Drill holes made by predators in prey shells are widely considered to be the most unambiguous bodies of evidence of predator-prey interactions in the fossil record. However, recognition of traces of predatory origin from those formed by abiotic factors still waits for a rigorous evaluation as a prerequisite to ascertain predation intensity through geologic time and to test macroevolutionary patterns. New experimental data from tumbling various extant shells demonstrate that abrasion may leave holes strongly resembling the traces produced by drilling predators. They typically represent singular, circular to oval penetrations perpendicular to the shell surface. These data provide an alternative explanation to the drilling predation hypothesis for the origin of holes recorded in fossil shells. Although various non-morphological criteria (evaluation of holes for non-random distribution) and morphometric studies (quantification of the drill hole shape) have been employed to separate biological from abiotic traces, these are probably insufficient to exclude abrasion artifacts, consequently leading to overestimate predation intensity. As a result, from now on, we must adopt more rigorous criteria to appropriately distinguish abrasion artifacts from drill holes, such as microstructural identification of micro-rasping traces.
Citation: Gorzelak P, Salamon MA, Trzęsiok D, Niedźwiedzki R (2013) Drill Holes and Predation Traces versus Abrasion-Induced Artifacts Revealed by Tumbling Experiments. PLoS ONE 8(3): e58528. doi:10.1371/journal.pone.0058528
Editor: David Caramelli, University of Florence, Italy
Received: November 22, 2012; Accepted: February 5, 2013; Published: March 7, 2013
Copyright: © 2013 Gorzelak et al. This is an open-access article distributed under the terms of the Creative Commons Attribution License, which permits unrestricted use, distribution, and reproduction in any medium, provided the original author and source are credited.
Funding: This work was partly supported by National Science Centre grant no. UMO-2011/01/B/ST10/02639. The funders had no role in study design, data collection and analysis, decision to publish, or preparation of the manuscript. No additional external funding received for this study.
Competing interests: The authors have declared that no competing interests exist.
Predator–prey interaction is one of the key systems to understand the evolution of organisms in both modern and past ecosystems –. However, the role of predation in evolution is hard to evaluate accurately in the fossil record. Predation traces, such as drill holes, are one of the most powerful and widely used proxies for predation intensity since they provide direct evidence of predator-prey interactions . These traces have been commonly used to document various predation patterns supporting dramatic changes in the fossil marine ecosystem record, such as the Middle Paleozoic Marine Revolution (MPMR) and Mesozoic Marine Revolution (MMR) , –.

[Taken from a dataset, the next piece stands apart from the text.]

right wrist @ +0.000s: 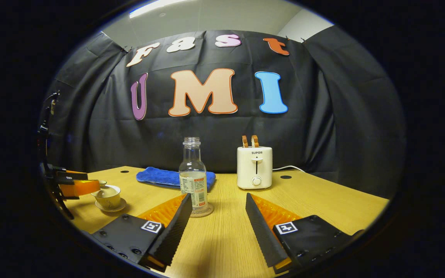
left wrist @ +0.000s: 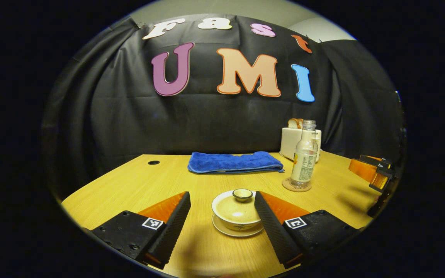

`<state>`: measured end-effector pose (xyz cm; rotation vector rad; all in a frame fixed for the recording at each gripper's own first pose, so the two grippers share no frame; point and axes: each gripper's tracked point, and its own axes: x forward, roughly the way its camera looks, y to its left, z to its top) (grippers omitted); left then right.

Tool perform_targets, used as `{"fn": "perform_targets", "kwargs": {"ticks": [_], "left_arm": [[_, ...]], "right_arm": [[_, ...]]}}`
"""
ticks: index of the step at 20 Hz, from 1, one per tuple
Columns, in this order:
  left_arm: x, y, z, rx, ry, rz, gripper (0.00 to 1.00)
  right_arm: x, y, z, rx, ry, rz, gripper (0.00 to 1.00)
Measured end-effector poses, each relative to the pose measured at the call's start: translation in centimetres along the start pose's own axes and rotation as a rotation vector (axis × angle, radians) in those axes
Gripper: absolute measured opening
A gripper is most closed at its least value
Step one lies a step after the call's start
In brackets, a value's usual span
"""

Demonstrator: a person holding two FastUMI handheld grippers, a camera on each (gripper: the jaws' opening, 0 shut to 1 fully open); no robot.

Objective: Open the teacup lid with one hand, grasp the water bottle and pour water into the teacup with the other hand; after pouring, place the water bottle on the coaster and then close the teacup lid.

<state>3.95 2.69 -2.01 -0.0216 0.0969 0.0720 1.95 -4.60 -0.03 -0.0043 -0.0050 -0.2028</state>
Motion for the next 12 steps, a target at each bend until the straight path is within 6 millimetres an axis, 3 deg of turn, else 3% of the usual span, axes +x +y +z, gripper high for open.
{"fn": "perform_targets", "kwargs": {"ticks": [12], "left_arm": [[-2.5, 4.0, 1.5, 0.012, -0.105, 0.234, 0.98]], "right_arm": [[-0.2, -0.8, 0.0, -0.002, -0.003, -0.04, 0.9]]}}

As far as a huge body of literature describe both recent and fossil drill holes , , –, their recognition and verification of predatory origin can still be problematic despite a wide array of, both qualitative and quantitative, criteria , . Actually, properly distinguishing traces produced by drilling predators from those produced by other biotic and abiotic factors (including parasitism, dissolution, abrasion or bioerosion) remains hard to tell in practice –. Consequently, traces other than predatory drillings can be misidentified and erroneously treated as holes of predatory origin, inducing overestimation of predation pressure.

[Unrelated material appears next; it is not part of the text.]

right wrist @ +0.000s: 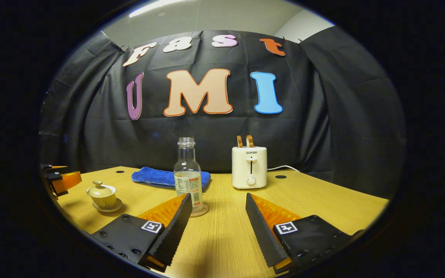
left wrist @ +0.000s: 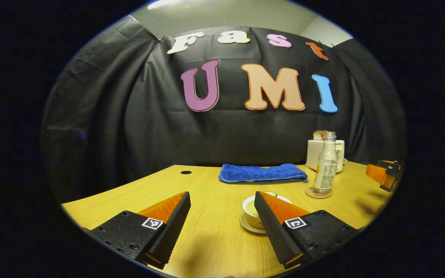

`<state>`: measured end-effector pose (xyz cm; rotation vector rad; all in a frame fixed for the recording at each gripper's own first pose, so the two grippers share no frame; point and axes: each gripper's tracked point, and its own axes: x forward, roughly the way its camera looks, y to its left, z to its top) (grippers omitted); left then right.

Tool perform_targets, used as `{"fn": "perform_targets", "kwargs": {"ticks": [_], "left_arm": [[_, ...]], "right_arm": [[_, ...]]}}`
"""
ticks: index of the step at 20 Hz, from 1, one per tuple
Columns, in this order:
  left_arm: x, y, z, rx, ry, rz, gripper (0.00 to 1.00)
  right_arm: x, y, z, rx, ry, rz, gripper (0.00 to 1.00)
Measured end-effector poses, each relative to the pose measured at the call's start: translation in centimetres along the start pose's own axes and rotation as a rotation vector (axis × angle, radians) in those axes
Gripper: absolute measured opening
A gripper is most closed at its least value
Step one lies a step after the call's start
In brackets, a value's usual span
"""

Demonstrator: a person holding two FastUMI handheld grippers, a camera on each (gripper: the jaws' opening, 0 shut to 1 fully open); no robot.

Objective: Open the teacup lid with one hand, grasp the water bottle and pour water into the teacup with the other hand; after pouring, place the water bottle on the coaster and then close the teacup lid.

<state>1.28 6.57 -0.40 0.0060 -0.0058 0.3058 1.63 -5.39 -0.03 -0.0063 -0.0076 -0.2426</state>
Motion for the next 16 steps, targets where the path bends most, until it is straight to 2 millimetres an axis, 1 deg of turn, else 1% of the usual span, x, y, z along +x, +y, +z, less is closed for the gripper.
{"fn": "perform_targets", "kwargs": {"ticks": [1, 3, 5, 10, 16], "left_arm": [[0.0, 0.1, -0.3, 0.002, 0.009, 0.01, 0.97], [-0.3, 0.0, -0.1, 0.002, 0.002, 0.011, 0.97], [-0.2, 0.1, -0.1, 0.001, 0.003, 0.01, 0.99], [-0.2, 0.1, -0.1, 0.001, 0.001, 0.01, 0.97], [-0.2, 0.2, -0.2, 0.001, 0.001, 0.015, 0.97]], "right_arm": [[-0.1, -0.2, 0.0, 0.0, 0.0, -0.007, 0.9], [-0.1, -0.3, 0.0, -0.001, -0.001, -0.015, 0.9], [-0.1, -0.5, 0.0, -0.001, -0.001, -0.021, 0.9], [-0.2, -1.3, 0.0, -0.003, -0.003, -0.062, 0.9], [-0.2, -1.4, 0.0, -0.003, -0.003, -0.068, 0.9]]}}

In the following, we intend to reconsider the origin of holes commonly recorded in the fossil shells and provide evidence that abrasion may leave holes strongly resembling drilling-predator traces.
Materials and Methods
To simulate shell deterioration/abrasion in seawater-agitated environment, three independent tumbling experiments using a rotating barrel LPM-20 (Glass GmbH & Co. KG Spezialmaschinen) were performed at the Faculty of Earth Sciences, Laboratory of Palaeontology & Biostratigraphy of the University of Silesia. No specific permissions were required for performing these experiments. We tested commercially available shells of extant unionid bivalves (Unionidae indet.), gastropods (Nassarius sp.) and brachiopods (Frenulina sanguinolenta) with smooth margins and non-abraded, intact surfaces. These shells were tumbled at 30 revolutions per minute [rpm] for 1 h, 2 h, and 4 h respectively in a barrel containing 1 kg quartz gravels (ca. 20 mm in diameter), 0.3 kg medium-size sand and 3L of artificial sea water. Given a tumbling barrel with a 27-cm-diameter and the rotation speed of 30 [rpm], the tumbling speed approximates wave-action of 0.135 m/s. One hour of tumbling is thus time equivalent to ca. 0.5 km of transport or in-place tumbling within the surf zone. After each of the three tumbling periods, shells were removed from the barrel and examined for any potential damage to the shell.

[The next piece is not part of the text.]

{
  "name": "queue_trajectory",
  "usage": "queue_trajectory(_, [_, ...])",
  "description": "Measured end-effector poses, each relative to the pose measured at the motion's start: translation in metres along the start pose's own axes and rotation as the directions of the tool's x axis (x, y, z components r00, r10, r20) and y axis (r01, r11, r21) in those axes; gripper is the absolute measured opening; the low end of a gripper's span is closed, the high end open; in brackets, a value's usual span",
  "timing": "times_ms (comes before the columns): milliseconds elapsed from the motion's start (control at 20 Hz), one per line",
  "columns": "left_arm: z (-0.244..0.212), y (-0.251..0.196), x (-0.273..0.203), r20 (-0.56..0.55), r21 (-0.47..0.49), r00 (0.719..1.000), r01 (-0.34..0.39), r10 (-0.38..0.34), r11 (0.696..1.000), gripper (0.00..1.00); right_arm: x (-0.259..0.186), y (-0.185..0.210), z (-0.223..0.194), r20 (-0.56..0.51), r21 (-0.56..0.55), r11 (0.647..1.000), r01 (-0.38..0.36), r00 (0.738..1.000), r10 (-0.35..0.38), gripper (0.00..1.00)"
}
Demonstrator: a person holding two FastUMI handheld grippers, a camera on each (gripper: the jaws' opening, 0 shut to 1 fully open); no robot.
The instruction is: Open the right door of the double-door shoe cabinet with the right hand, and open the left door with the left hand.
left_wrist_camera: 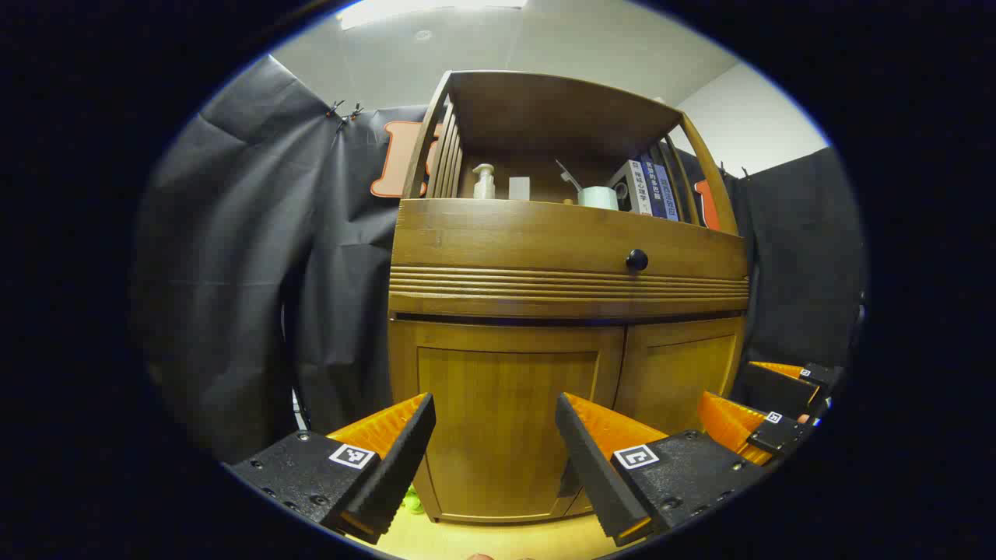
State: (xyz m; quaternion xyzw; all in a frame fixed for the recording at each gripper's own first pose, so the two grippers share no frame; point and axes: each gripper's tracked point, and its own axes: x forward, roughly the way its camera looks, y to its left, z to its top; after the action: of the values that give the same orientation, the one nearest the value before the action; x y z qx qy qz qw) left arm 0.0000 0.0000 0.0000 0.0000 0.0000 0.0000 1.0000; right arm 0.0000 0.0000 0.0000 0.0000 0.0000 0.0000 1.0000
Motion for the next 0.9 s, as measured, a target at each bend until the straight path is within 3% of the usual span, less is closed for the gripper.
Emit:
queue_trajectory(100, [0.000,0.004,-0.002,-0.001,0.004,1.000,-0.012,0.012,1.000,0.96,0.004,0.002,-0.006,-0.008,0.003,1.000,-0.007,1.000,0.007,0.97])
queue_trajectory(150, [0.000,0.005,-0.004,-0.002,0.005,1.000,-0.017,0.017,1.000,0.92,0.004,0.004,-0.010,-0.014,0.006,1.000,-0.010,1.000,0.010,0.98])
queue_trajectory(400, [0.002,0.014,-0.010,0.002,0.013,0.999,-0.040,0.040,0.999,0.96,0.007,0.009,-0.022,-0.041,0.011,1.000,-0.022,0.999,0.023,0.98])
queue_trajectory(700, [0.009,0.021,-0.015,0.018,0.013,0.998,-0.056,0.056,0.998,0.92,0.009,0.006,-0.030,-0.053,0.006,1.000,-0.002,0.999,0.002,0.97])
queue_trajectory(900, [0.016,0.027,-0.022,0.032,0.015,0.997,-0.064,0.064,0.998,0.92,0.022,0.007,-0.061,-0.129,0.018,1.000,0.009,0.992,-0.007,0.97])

The inner outlines of holes were drawn using a camera lucida. In some cases, where possible, the approximate geometrical shape of holes in vertical cross sections was determined by making a plasticine mold. Measurements were made using electronic calipers. The data was analyzed using PAST 2.02 software . Observations of selected specimens were conducted with Scanning Electron Microscope Philips XL−20 at the Institute of Paleobiology of the Polish Academy of Sciences in Warsaw.
The specimen collection is housed at the Department of Palaeontology and Biostratigraphy of the University of Silesia, Sosnowiec, Poland (catalogue number GIUS 12-3616– Geological Institute of the University of Silesia).
After each tumbling experiment, shells were only slightly abraded and not significantly damaged. However, in some cases, tumbling induced small singular (only rarely multiple) holes that completely penetrate the shells. These holes are circular, oval or irregular and perpendicular to the shell surface (Figure 1, Figure 2). The majority of holes are smooth although some display an irregular outline. Their vertical cross sections are commonly parabolic or plane but inclined at different angles with smaller inner hole openings than outer ones (Table 1, Figure 3). There is a significant positive correlation between shell size and hole diameter at least for gastropods (Figure 4A). Similarly, there is also a strong correlation between the outer and inner hole diameters (Figure 4B).
(A) Brachiopod shell (Frenulina sanguinolenta) (GIUS 12-3616/Fs1) after 4 hours of tumbling. (B) Unionidae bivalve shell (GIUS 12-3616/U1) after 1 hour of tumbling. (C–D) Gastropod shells (Nassarius sp.) (GIUS 12-3616/N1-2) after 2 hours of tumbling. (E–F) Close up of hole margins in Nassarius sp.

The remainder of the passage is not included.